As described above, the galvanic cell type gas sensor according to the present invention comprises a working electrode for electrochemically oxidizing or reducing gas, and a diaphragm for limiting gas permeation. One provided on the outside of the working electrode, the counter electrode, the electrolytic solution, and a holding lid for keeping the thickness of the liquid film formed between the working electrode and the diaphragm constant, and provided on the outside of the diaphragm. In the galvanic cell type gas sensor, the groove for connecting the electrolytic solution portion and the working electrode upper portion is formed in the diaphragm pressing surface of the pressing lid.

With this structure, the contact pressure between the diaphragm and the working electrode in the groove is locally released, and the electrolytic solution that reaches the surface of the working electrode through the diaphragm is constantly renewed. The influence of gas can be prevented, and since no groove is formed on the surface of the working electrode, the liquid film does not locally thicken, and good response characteristics of the sensor can be obtained.

[Brief description of drawings]

FIG. 1 is a sectional structural view of a galvanic cell type oxygen sensor according to an embodiment of the present invention.

FIG. 2 is a diagram showing an example of an electrolyte solution passage groove of a holding lid according to the present invention.

FIG. 3 is a diagram showing a result of an output characteristic comparison test.
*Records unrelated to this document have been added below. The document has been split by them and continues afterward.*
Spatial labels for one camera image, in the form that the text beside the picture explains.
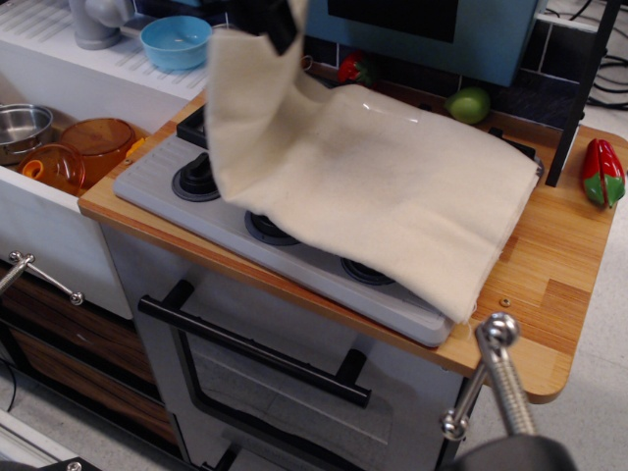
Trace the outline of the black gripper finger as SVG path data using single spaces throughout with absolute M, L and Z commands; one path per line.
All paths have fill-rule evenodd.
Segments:
M 297 36 L 297 27 L 288 0 L 264 1 L 265 32 L 278 55 L 284 55 Z

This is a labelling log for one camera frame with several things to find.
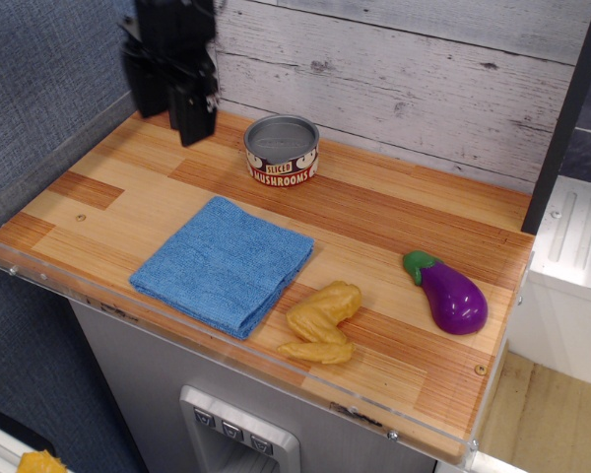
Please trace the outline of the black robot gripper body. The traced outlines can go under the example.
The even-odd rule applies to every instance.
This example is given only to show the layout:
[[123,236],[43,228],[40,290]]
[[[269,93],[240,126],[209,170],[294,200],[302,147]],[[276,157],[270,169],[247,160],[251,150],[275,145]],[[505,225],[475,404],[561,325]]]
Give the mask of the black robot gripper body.
[[126,38],[123,65],[133,89],[149,84],[188,84],[202,92],[218,89],[207,46],[216,37],[212,1],[136,1],[135,14],[120,21]]

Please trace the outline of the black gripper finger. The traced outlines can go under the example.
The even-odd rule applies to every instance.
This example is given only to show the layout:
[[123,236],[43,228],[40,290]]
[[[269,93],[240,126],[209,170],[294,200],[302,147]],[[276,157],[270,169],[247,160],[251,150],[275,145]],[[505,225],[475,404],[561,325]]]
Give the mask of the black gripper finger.
[[168,88],[170,125],[177,130],[181,144],[191,146],[215,133],[219,86],[197,83],[171,85]]
[[168,95],[155,65],[137,51],[123,48],[122,64],[133,101],[143,117],[164,112]]

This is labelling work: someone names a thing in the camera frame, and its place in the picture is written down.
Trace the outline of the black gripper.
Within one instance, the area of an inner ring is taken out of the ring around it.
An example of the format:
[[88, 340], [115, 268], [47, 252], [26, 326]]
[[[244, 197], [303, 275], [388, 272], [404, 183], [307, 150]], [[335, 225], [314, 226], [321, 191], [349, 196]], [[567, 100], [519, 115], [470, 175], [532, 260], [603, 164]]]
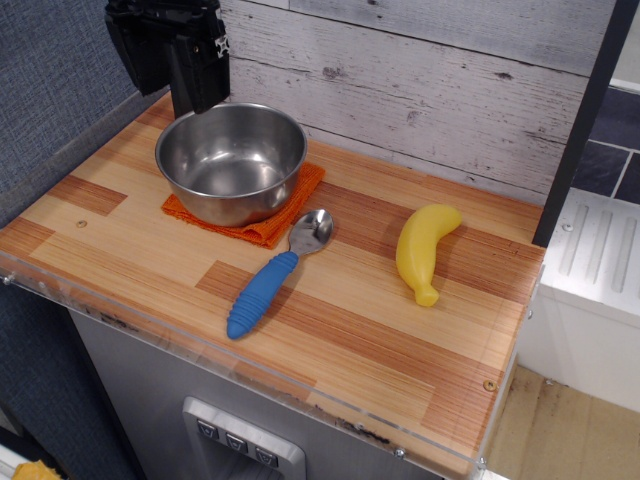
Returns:
[[[170, 83], [175, 114], [201, 114], [229, 97], [230, 48], [219, 1], [109, 1], [105, 14], [114, 47], [143, 96]], [[155, 35], [171, 38], [169, 62]]]

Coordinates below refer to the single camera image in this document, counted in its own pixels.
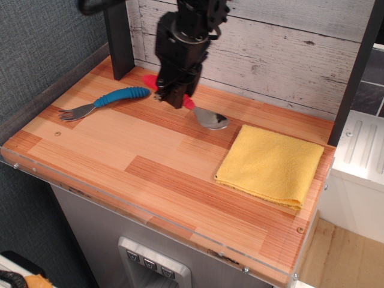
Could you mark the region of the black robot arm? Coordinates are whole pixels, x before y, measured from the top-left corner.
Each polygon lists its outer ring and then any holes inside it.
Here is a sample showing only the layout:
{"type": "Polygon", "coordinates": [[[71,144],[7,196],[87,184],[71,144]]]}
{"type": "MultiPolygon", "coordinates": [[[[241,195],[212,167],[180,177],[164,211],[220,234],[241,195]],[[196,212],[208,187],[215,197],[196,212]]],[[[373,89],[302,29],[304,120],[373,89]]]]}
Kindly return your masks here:
{"type": "Polygon", "coordinates": [[[184,96],[194,94],[208,48],[220,37],[230,8],[226,1],[178,1],[177,7],[158,21],[155,55],[161,64],[159,100],[180,109],[184,96]]]}

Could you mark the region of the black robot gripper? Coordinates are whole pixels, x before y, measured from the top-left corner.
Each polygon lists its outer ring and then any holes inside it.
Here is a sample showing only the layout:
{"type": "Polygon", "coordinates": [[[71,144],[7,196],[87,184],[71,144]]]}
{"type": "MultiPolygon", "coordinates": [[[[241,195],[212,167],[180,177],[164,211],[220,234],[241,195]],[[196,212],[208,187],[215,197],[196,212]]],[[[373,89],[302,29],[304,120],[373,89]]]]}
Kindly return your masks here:
{"type": "Polygon", "coordinates": [[[159,19],[155,41],[161,68],[154,98],[168,103],[170,96],[170,104],[180,109],[184,95],[191,96],[191,85],[173,83],[205,60],[208,46],[208,31],[203,27],[181,18],[178,12],[164,14],[159,19]]]}

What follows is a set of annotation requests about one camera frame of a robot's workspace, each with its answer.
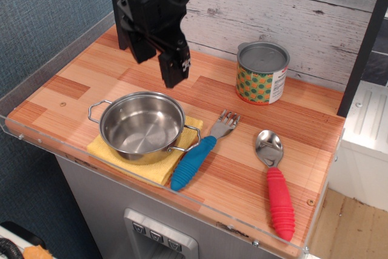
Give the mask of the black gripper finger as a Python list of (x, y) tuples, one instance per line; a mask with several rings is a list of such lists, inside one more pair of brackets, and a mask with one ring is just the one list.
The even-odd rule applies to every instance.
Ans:
[(153, 58), (156, 49), (149, 44), (144, 35), (138, 32), (128, 32), (129, 47), (138, 64)]
[(167, 88), (174, 88), (189, 77), (190, 52), (163, 52), (158, 56), (162, 79)]

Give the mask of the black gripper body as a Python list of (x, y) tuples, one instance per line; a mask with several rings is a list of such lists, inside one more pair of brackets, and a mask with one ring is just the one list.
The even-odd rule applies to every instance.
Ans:
[(119, 0), (125, 32), (138, 32), (156, 51), (182, 52), (188, 46), (180, 24), (188, 0)]

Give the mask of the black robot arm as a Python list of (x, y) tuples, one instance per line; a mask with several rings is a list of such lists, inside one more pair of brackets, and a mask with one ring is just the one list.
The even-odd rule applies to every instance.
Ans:
[(157, 56), (167, 88), (189, 76), (190, 50), (181, 30), (189, 0), (118, 0), (120, 27), (137, 63)]

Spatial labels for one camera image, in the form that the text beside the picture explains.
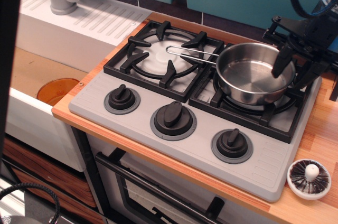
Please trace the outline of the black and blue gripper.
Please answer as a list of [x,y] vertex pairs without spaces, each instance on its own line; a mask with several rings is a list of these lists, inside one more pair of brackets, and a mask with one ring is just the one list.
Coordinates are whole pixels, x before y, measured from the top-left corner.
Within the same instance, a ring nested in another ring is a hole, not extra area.
[[278,78],[291,62],[293,49],[307,59],[320,57],[324,61],[306,61],[299,64],[293,60],[296,76],[293,80],[294,89],[303,89],[310,85],[321,74],[328,71],[330,63],[337,63],[337,17],[320,16],[306,20],[292,20],[274,16],[271,26],[265,31],[263,38],[270,43],[279,45],[279,53],[275,60],[272,75]]

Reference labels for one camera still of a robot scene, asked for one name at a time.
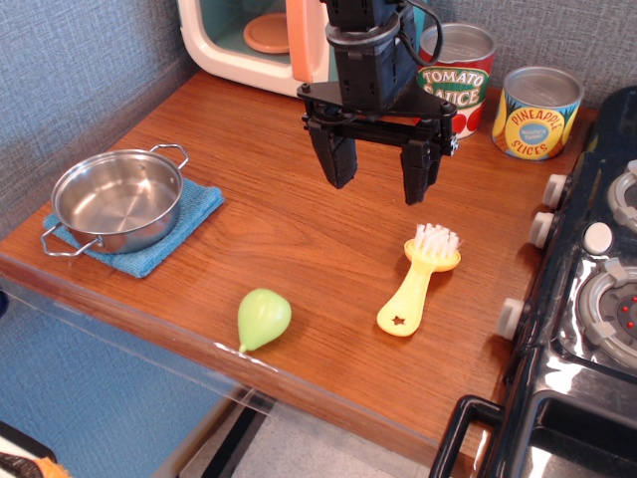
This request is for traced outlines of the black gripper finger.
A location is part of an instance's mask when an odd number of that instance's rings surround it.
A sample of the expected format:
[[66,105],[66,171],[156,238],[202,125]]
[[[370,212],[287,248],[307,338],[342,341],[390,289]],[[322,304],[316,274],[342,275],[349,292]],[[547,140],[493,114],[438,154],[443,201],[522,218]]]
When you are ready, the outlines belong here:
[[425,192],[438,176],[440,147],[430,140],[410,139],[401,148],[403,189],[408,205],[424,200]]
[[307,129],[326,180],[337,189],[345,187],[357,172],[355,140],[316,119],[307,121]]

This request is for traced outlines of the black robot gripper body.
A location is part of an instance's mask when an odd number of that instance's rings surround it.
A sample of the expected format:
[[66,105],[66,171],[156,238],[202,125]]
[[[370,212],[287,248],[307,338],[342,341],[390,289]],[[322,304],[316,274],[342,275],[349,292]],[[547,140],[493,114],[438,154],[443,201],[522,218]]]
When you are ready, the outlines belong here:
[[401,148],[423,145],[442,155],[457,149],[456,107],[424,92],[416,82],[421,61],[414,31],[389,24],[367,32],[327,26],[337,79],[303,84],[305,128],[318,156],[355,156],[358,140]]

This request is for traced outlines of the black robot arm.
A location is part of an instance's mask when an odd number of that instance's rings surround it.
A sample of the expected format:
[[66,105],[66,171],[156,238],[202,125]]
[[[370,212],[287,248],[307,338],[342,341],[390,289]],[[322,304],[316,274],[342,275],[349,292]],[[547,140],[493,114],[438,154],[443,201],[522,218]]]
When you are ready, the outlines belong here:
[[424,1],[329,1],[326,10],[337,78],[298,89],[326,180],[343,188],[354,178],[360,140],[396,146],[405,201],[419,203],[458,147],[456,106],[417,83],[442,53],[442,23]]
FIG. 4 is a diagram showing a response characteristic comparison test result.

[Explanation of symbols]

 1 Container 2 Working Electrode 3 Diaphragm 4 Holding Cap 5 Counter Electrode 6 Electrolyte 7 Resistance 8 Groove

Claims (1)

(57) [Claims] 1. A working electrode for electrochemically oxidizing or reducing gas, a diaphragm for limiting gas permeation, which is provided outside the working electrode, a counter electrode, and an electrolytic solution. When, in the galvanic cell type gas sensor a pressing lid becomes comprise, as that provided on the outside of the diaphragm for maintaining the thickness of the liquid film at a constant, which is formed between the working electrode and the membrane, pressing the lid A galvanic cell type gas sensor, characterized in that a groove that connects the electrolytic solution portion and the working electrode upper portion is formed on the diaphragm pressure contact surface.